_What the task asks_
Would you repeat every line of the data exactly?

_Collected material_
▬▬▬▬▬▬▬▬▬▬
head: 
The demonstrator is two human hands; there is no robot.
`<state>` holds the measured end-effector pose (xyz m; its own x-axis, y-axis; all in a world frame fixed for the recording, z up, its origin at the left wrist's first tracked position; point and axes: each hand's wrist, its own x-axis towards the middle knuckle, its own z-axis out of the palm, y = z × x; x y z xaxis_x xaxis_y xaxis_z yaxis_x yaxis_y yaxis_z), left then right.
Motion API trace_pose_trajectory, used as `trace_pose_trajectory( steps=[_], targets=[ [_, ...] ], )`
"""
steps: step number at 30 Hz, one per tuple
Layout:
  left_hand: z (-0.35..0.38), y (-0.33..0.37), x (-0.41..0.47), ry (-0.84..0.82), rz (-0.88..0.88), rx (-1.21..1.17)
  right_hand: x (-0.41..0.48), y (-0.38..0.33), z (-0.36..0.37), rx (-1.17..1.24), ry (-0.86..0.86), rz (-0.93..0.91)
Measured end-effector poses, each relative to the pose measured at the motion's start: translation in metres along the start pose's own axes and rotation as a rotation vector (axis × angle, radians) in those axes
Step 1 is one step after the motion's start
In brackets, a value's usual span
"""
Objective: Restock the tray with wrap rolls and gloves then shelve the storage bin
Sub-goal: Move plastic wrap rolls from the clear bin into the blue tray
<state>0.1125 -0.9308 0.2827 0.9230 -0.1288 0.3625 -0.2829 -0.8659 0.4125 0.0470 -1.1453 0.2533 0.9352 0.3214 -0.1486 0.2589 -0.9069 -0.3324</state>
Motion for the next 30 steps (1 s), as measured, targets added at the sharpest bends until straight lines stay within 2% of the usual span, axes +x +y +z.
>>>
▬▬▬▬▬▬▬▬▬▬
_Response to the exercise_
head: 
The demonstrator is two human hands; there is no robot.
`<state>` holds the measured end-effector pose (xyz m; its own x-axis, y-axis; all in a world frame fixed for the recording, z up, its origin at the left wrist's first tracked position; point and axes: each hand's wrist, its own x-axis towards the middle knuckle, its own z-axis out of the palm, y = z × x; x y z xaxis_x xaxis_y xaxis_z yaxis_x yaxis_y yaxis_z), left then right.
Motion API trace_pose_trajectory, used as `trace_pose_trajectory( steps=[_], targets=[ [_, ...] ], )`
"""
steps: step number at 30 Hz, one per tuple
Layout:
  left_hand: z (-0.35..0.38), y (-0.33..0.37), x (-0.41..0.47), ry (-0.84..0.82), rz (-0.88..0.88), rx (-1.21..1.17)
  right_hand: x (-0.41..0.48), y (-0.38..0.33), z (-0.36..0.37), rx (-1.17..1.24), ry (-0.86..0.86), rz (-0.93..0.91)
Measured end-effector poses, each relative to the pose measured at the motion's start: translation in metres along the start pose's own axes and rotation as a rotation vector (axis × angle, radians) in those axes
Step 1 is one step after the motion's start
In brackets, a value's usual span
"""
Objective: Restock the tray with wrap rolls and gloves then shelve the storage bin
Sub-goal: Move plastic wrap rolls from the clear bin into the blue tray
<state>0.1125 -0.9308 0.2827 0.9230 -0.1288 0.3625 -0.2829 -0.8659 0.4125 0.0470 -1.1453 0.2533 0.9352 0.3214 -0.1486 0.2589 -0.9069 -0.3324</state>
Motion for the next 30 steps (1 s), as measured, targets added at the sharpest bends until straight lines stay within 2% of the usual span, axes +x +y +z.
>>>

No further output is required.